Background
Tyree Darius Austin was convicted in Genesee Circuit Court of second-degree murder, carrying a concealed weapon, possession of marijuana, and possession of a firearm during the commission of a felony, arising from a shooting death. At sentencing, Offense Variable (OV) 5 — which addresses serious psychological injury to a victim’s family member — was scored at 15 points based on statements in the presentence investigation report (PSIR) from the victim’s father. The father indicated he would never see his son again, that the family was devastated, and that he was upset over Austin’s lack of remorse. The PSIR evaluator noted the family had endured a long judicial process but was looking forward to moving on. No family member spoke at sentencing, and defense counsel did not object to the OV 5 score.
The 15-point OV 5 score contributed to a total OV score of 105 points, producing a minimum sentencing guidelines range of 225 to 375 months or life. Austin was sentenced to 300 to 650 months for the murder conviction. His direct appeal challenged trial issues only, and both the Court of Appeals and the Michigan Supreme Court affirmed. Five years later, Austin filed a motion for relief from judgment raising, among other things, the OV 5 scoring error and his trial counsel’s failure to challenge it. The trial court denied the motion, and Austin obtained delayed leave to appeal.
The Court of Appeals granted leave limited to three issues: sentence proportionality, OV 5 scoring error, and ineffective assistance of counsel in connection with Austin’s Standard 4 brief.
The Court’s Holding
The Court of Appeals held that OV 5 was improperly assessed at 15 points. Under MCL 777.35, the 15-point score requires that a family member suffered serious psychological injury that may require professional treatment; grief alone is insufficient. The court found the record contained no description of specific manifestations of serious psychological injury or any indication that professional treatment was or might be needed. To the contrary, the PSIR indicated the family was moving forward with their lives. The father’s upset over Austin’s lack of remorse was attributed to the trial itself, not the victim’s death, and in any event was analogous to grief, which Michigan precedent holds does not meet the OV 5 threshold.
Because the OV 5 error could have been — but was not — raised in the original appeal, Austin was required to show good cause and actual prejudice under MCR 6.508(D). The court found both elements satisfied: defense counsel’s failure to challenge the scoring at sentencing and on direct appeal constituted deficient performance under the ineffective-assistance standard, and the error was prejudicial because correcting the score would reduce the minimum guidelines range from 225–375 months to 180–300 months. The trial court therefore abused its discretion in denying relief from judgment.
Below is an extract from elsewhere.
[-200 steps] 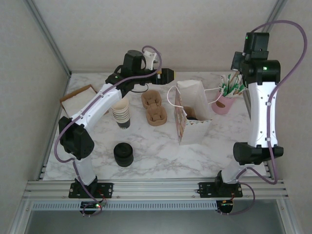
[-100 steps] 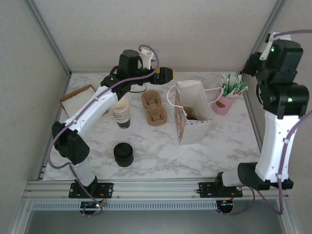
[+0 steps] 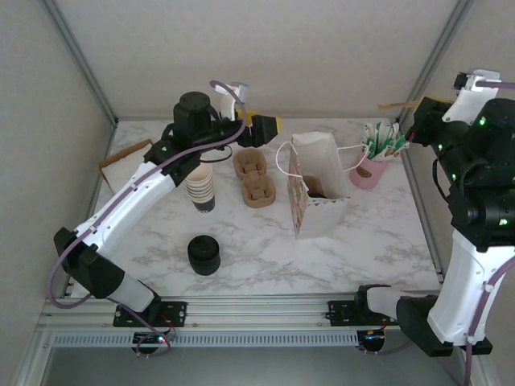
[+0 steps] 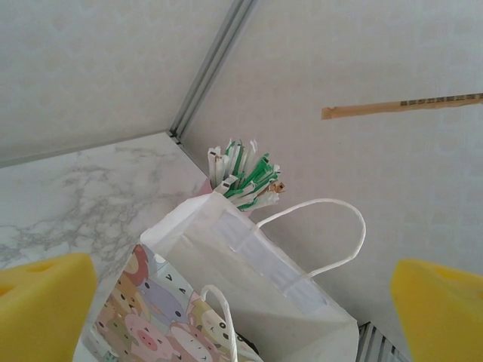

The court vacated Austin’s sentence and remanded for resentencing. Because resentencing was ordered, the proportionality claim and the Standard 4 brief issue were dismissed as moot.
Key Takeaways
- OV 5 requires documented serious psychological injury with potential need for professional treatment — generalized grief, devastation, or upset over a defendant’s courtroom demeanor does not satisfy the standard.
- A PSIR statement that the victim’s family was “moving on” and looking forward to closure actively cuts against an OV 5 finding, not in favor of one.
- Defense counsel’s failure to challenge an unsupported OV 5 score at sentencing and on direct appeal can constitute ineffective assistance of counsel sufficient to establish good cause for post-conviction relief under MCR 6.508(D).
- A 15-point OV 5 reduction here shifted the minimum guidelines range downward by 45 months at the low end, demonstrating the significant sentencing consequences of guideline-scoring errors.
Why It Matters
This decision reinforces that Michigan’s OV 5 scoring standard demands more than a family’s natural grief or generalized statements of loss. Prosecutors and sentencing courts must ensure the record contains specific, documented manifestations of serious psychological harm — and an indication that professional treatment may be warranted — before assessing the 15-point score. Boilerplate PSIR language describing a family as devastated, without more, will not suffice.
The case is also a significant reminder of the downstream consequences of unchallenged sentencing errors. Because defense counsel failed to object at sentencing or raise the issue on direct appeal, Austin spent years pursuing post-conviction relief before obtaining resentencing. Attorneys representing defendants at sentencing should carefully scrutinize each OV score against the record, as errors left unaddressed can be difficult — though not impossible — to remedy later.